A verbatim transcript of the lines below, starting at the first and ending with the one that holds "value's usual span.", is what should be produced.
BEGIN GIVEN INFORMATION
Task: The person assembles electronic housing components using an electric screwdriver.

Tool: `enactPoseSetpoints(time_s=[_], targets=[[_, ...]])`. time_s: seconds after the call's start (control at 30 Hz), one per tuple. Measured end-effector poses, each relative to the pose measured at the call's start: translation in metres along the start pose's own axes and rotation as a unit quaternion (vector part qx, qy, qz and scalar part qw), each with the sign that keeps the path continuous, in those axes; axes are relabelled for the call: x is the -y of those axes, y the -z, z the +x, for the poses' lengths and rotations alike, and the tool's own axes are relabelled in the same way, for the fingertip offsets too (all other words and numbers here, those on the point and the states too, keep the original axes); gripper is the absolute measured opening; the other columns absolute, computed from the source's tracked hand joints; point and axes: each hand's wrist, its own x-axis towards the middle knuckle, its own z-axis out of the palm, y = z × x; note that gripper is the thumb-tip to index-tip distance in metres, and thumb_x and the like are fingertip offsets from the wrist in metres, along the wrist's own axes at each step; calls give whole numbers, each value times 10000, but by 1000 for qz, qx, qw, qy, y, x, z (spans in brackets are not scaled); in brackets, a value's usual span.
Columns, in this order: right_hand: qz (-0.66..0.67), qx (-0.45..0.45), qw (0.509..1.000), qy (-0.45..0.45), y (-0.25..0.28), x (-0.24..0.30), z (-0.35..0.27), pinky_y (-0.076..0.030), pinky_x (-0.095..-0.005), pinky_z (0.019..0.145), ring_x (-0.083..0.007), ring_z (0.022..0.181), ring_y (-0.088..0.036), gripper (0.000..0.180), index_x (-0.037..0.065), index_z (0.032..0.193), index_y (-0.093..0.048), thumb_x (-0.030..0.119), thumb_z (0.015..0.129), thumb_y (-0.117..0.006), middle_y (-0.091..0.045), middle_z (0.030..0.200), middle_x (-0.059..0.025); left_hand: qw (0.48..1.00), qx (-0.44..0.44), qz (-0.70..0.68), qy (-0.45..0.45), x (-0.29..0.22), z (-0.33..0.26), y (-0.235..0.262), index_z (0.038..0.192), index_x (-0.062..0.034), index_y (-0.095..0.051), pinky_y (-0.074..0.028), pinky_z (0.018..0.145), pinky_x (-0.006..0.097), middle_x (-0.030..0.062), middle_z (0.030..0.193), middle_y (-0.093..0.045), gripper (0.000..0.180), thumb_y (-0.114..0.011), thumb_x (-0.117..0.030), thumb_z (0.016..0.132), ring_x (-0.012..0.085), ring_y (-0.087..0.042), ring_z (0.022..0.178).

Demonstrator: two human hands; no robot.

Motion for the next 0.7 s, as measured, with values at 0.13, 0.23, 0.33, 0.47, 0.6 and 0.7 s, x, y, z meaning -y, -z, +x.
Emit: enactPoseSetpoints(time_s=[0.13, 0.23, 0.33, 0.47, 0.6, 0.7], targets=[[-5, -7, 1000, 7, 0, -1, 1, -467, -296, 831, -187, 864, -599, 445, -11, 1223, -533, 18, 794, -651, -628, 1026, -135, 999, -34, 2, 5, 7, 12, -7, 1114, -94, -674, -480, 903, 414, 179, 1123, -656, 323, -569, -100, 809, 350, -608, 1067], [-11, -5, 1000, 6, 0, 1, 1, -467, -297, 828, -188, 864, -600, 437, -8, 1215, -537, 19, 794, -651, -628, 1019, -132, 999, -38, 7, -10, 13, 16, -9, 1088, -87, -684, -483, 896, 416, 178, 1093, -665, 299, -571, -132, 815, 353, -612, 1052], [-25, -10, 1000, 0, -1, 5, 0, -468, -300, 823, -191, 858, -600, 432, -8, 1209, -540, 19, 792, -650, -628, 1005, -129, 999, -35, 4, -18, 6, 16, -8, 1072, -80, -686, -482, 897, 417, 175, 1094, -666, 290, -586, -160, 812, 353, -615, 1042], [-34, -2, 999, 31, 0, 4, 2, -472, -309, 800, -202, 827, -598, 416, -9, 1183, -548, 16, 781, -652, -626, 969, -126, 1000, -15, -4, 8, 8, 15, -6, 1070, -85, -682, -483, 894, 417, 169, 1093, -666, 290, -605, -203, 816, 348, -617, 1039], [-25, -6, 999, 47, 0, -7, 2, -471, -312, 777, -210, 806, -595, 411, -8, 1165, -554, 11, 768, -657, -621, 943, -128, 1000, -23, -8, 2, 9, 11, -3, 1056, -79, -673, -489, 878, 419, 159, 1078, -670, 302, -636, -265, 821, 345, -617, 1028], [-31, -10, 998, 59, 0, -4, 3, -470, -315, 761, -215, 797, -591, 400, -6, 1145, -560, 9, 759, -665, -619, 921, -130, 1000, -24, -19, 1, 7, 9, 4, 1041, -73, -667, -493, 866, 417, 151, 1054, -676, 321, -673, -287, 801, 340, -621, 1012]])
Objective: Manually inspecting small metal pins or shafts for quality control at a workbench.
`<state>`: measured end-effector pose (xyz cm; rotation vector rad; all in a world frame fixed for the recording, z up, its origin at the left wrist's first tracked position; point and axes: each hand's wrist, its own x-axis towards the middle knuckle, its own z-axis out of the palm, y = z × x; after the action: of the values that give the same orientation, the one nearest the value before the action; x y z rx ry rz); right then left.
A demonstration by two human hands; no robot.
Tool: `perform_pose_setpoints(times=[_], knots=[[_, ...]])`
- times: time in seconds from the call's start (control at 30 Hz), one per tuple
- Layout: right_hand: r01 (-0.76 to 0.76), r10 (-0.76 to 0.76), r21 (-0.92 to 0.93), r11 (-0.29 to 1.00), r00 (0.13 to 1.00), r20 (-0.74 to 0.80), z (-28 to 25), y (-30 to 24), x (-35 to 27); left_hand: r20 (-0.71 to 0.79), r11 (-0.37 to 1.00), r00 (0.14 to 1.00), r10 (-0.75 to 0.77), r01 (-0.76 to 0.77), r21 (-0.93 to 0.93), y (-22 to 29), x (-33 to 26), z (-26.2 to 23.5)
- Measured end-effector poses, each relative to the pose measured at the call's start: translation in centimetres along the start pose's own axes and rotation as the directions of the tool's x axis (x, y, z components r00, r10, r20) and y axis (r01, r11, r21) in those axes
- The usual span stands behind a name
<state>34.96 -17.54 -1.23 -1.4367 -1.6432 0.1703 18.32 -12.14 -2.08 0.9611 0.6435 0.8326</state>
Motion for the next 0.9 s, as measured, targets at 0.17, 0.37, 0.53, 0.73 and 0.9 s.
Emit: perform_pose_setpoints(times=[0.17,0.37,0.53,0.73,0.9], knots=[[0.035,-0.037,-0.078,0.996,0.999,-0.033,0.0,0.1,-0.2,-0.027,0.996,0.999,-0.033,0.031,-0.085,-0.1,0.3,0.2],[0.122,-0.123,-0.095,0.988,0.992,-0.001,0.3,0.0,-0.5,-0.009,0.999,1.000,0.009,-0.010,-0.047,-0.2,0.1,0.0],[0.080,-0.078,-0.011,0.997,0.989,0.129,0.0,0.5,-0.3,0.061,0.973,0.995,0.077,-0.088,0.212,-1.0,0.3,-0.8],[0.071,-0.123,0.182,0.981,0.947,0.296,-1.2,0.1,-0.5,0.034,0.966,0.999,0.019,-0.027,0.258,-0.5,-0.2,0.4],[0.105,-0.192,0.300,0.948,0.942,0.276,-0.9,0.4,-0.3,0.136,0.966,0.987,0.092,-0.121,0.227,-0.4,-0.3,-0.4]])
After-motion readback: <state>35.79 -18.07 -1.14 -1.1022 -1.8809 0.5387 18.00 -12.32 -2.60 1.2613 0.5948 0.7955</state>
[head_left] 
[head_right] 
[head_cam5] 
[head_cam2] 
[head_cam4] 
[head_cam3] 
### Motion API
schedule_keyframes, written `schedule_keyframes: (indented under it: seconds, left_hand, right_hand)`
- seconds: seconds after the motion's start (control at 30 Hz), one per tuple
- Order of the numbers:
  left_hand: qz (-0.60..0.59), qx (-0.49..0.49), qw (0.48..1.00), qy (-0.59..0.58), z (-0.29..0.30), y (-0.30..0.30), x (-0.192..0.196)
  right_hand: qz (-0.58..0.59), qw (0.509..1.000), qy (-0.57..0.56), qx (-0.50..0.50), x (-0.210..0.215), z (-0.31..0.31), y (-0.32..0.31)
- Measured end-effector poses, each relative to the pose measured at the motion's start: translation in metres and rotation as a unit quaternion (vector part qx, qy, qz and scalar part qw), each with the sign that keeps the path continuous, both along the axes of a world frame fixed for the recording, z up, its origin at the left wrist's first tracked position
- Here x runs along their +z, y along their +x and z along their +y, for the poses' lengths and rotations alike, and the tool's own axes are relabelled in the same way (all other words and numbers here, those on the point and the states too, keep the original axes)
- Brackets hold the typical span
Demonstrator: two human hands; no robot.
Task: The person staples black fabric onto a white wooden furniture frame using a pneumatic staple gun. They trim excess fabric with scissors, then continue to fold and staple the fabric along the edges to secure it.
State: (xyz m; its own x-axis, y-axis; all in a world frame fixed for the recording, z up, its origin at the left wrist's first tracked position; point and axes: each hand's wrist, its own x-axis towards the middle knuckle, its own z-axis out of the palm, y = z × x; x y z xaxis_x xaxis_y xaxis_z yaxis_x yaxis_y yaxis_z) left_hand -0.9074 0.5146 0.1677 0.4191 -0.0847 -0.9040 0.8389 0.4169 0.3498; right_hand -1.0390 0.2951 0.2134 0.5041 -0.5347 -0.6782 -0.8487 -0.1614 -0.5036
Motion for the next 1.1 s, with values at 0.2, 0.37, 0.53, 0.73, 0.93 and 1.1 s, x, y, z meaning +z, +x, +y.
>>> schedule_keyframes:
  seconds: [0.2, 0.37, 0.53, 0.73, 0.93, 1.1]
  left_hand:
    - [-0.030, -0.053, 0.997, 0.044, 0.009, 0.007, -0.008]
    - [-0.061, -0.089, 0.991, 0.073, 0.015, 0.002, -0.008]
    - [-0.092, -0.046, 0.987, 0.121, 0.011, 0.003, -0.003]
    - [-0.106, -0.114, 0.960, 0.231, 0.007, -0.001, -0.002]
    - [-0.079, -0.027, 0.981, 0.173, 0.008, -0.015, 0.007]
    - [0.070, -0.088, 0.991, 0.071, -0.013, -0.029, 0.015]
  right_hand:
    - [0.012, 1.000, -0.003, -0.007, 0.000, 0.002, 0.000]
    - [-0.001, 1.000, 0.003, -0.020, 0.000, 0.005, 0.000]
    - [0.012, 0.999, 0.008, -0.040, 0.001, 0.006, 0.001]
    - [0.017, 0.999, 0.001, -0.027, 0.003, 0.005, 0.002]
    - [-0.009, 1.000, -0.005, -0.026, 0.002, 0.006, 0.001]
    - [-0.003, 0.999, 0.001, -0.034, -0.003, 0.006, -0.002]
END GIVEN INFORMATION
● ANSWER
Task: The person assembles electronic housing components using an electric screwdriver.

Tool: `enactPoseSetpoints(time_s=[_], targets=[[_, ...]])`. time_s: seconds after the call's start (control at 30 Hz), one per tuple. Measured end-effector poses, each relative to the pose measured at the call's start: translation in metres along the start pose's own axes and rotation as a unit quaternion (vector part qx, qy, qz and scalar part qw), each with the sign that keeps the path continuous, in those axes; axes are relabelled for the call: x is the -y of those axes, y the -z, z the +x, for the poses' lengths and rotations alike, and the tool's own axes are relabelled in the same way, for the fingertip offsets too (all other words and numbers here, those on the point and the states too, keep the original axes); gripper is the absolute measured opening; the other columns absolute, computed from the source's tracked hand joints; point and axes: each hand's wrist, its own x-axis towards the middle knuckle, its own z-axis out of the palm, y = z × x; note that gripper is the thumb-tip to index-tip distance in metres, and thumb_x and the like are fingertip offsets from the wrist in metres, along the wrist's own axes at each step; calls give whole numbers, each value times 10000, but by 1000 for qz, qx, qw, qy, y, x, z (spans in brackets are not scaled); in brackets, a value's usual span.

With that, the exercise is done.